> PROBLEM
Output, please, exactly those lines of the listing that come before the line with "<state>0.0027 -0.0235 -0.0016", along with that line itself.

> INFORMATION SHOWN
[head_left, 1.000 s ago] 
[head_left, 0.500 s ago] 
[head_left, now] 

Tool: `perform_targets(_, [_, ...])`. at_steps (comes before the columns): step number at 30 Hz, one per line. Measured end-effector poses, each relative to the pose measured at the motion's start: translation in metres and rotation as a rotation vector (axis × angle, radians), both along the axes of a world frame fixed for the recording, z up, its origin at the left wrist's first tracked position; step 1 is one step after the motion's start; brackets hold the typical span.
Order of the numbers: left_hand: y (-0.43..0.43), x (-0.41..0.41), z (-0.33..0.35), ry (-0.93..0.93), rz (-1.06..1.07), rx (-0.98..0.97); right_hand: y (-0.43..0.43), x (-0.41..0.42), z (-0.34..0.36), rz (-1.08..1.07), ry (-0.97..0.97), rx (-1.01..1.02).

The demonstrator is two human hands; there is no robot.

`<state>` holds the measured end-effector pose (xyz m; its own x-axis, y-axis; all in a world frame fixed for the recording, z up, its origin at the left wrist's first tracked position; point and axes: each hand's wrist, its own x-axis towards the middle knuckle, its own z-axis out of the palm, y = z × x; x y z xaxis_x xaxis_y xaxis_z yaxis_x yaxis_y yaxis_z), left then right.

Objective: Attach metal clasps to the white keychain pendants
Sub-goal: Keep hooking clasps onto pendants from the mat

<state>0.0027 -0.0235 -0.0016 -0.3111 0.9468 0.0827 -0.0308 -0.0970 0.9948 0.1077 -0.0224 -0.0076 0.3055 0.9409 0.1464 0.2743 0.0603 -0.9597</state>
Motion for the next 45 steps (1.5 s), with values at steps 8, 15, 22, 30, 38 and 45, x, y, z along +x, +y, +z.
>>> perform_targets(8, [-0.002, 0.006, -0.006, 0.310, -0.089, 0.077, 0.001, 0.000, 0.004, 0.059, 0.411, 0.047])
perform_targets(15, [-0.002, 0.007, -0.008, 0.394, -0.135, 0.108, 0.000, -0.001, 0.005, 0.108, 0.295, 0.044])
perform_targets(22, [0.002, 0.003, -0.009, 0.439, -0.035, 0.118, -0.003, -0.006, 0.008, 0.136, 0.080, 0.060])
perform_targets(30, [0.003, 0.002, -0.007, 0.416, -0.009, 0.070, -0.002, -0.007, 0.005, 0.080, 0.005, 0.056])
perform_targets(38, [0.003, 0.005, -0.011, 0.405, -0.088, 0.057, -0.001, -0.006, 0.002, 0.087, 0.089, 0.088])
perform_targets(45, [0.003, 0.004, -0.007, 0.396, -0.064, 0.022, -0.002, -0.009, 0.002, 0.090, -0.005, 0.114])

> SOLUTION FOR THIS EXERCISE
[head_left, 1.000 s ago] 
[head_left, 0.500 s ago] 
[head_left, now] 

Tool: `perform_targets(_, [_, ...])`. at_steps (comes before the columns): step number at 30 Hz, one per line. Measured end-effector poses, each relative to the pose measured at the motion's start: translation in metres and rotation as a rotation vector (axis × angle, radians), both along the axes of a world frame fixed for the recording, z up, its origin at the left wrist's first tracked position; step 1 is one step after the motion's start; brackets hold the typical span.
Order of the numbers: left_hand: y (-0.43..0.43), x (-0.41..0.41), z (-0.33..0.35), ry (-0.93..0.93), rz (-1.06..1.07), rx (-0.98..0.97); right_hand: y (-0.43..0.43), x (-0.41..0.42), z (-0.34..0.36), rz (-1.08..1.07), ry (-0.97..0.97), rx (-1.01..1.02).

The demonstrator is two human hands; there is no robot.

`<state>` holds the measured end-effector pose (xyz m; its own x-axis, y-axis; all in a world frame fixed for the recording, z up, its origin at the left wrist's first tracked position; point and axes: each hand's wrist, its own x-axis towards the middle knuckle, its own z-axis out of the palm, y = z × x; x y z xaxis_x xaxis_y xaxis_z yaxis_x yaxis_y yaxis_z), left then right.

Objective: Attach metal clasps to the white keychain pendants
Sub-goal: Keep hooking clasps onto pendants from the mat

<state>0.0027 -0.0235 -0.0016 -0.3111 0.9468 0.0827 -0.0308 -0.0970 0.9948 0.1077 -0.0224 -0.0076 0.3055 0.9409 0.1464 0.2743 0.0603 -0.9597</state>

The answer is complete.